4. Il résulte de ce qui précède que le recours doit être admis. L’ordonnance entreprise doit être annulée et la cause renvoyée au Ministère public. Les frais de la procédure de recours seront laissés à la charge de l’État. Pour cette procédure, la recourante aurait droit à une indemnité de dépens mais, si elle a certes conclu à l’octroi d’une indemnité, elle n’a pas chiffré et justifié ses prétentions, comme il lui aurait appartenu de le faire (art. 433 al. 2 CPP) et comme elle aurait pu le faire avec son mémoire de recours, avec sa réplique aux observations du Ministère public ou même encore ultérieurement ; aucune indemnité ne peut dès lors lui être accordée (arrêts du TF du 03.12.2013 [6B_965/2013] cons. 3.1.2 et du 30.11.2017 [6B_1354/2016] cons. 7.2 ; arrêts de l’Autorité de céans du 31.03.2022 [ARMP.2022.2] cons. 6, du 20.01.2022 [ARMP.2021.144] cons. 7 et du 06.07.2017 [ARMP.2017.31] cons. 4). Le prévenu n’obtenant pas gain de cause, il n’a droit à aucune indemnité.

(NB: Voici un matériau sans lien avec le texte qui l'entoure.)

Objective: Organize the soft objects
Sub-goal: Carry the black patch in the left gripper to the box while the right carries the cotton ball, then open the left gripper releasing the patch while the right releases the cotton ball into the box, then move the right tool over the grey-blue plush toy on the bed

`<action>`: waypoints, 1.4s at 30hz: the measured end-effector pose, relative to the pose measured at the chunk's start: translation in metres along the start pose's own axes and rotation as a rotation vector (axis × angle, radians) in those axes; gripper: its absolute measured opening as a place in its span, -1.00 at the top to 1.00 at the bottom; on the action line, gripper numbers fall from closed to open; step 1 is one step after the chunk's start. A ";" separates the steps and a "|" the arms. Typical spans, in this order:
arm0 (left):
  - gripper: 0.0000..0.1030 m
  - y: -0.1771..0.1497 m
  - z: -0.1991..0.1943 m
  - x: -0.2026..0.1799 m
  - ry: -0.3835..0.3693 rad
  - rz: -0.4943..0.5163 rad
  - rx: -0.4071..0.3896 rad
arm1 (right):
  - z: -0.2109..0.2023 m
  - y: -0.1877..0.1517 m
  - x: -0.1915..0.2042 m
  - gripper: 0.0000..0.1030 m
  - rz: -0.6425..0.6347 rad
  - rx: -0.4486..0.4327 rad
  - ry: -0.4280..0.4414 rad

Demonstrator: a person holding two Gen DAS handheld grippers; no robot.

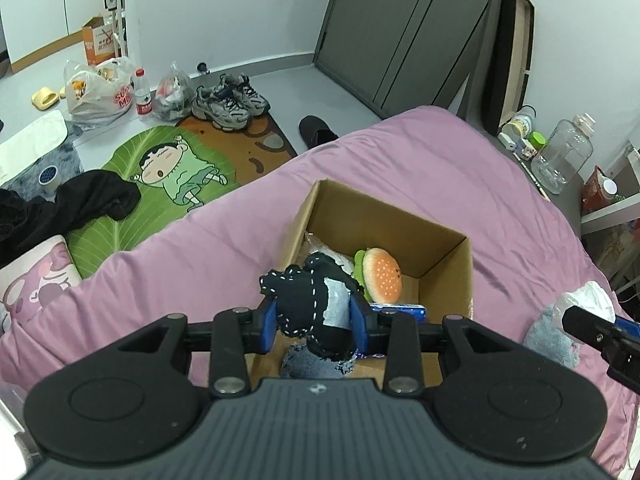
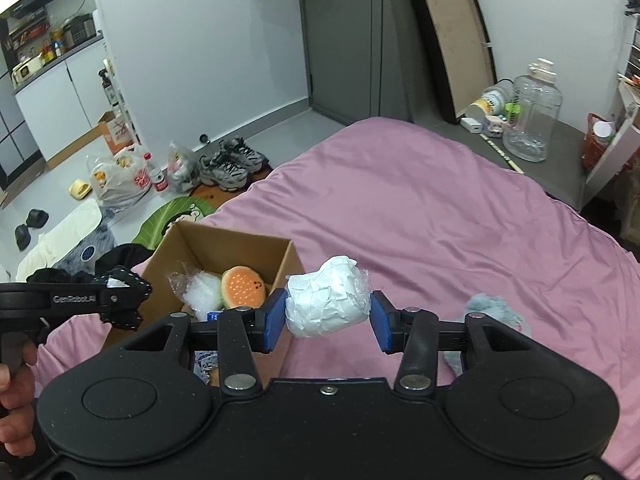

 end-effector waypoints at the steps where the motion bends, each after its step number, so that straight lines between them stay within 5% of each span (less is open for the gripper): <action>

Par ces motifs, l'Autorité de recours en matière pénale
1. Admet le recours.
2. Annule l’ordonnance entreprise et renvoie la cause au Ministère public pour qu’il suive à la procédure, au sens des considérants.
3. Laisse les frais de la procédure de recours à la charge de l’État.
4. Invite le greffe du Tribunal cantonal à restituer à la recourante son avance de frais de 800 francs.
5. Dit qu’il n’y a pas lieu à allocation d’indemnités pour la procédure de recours.
6. Notifie le présent arrêt à A.________, par Me F.________, au Ministère public, à La Chaux-de-Fonds (MP.2024.1696-MPNE), et à C.________, par Me G.________.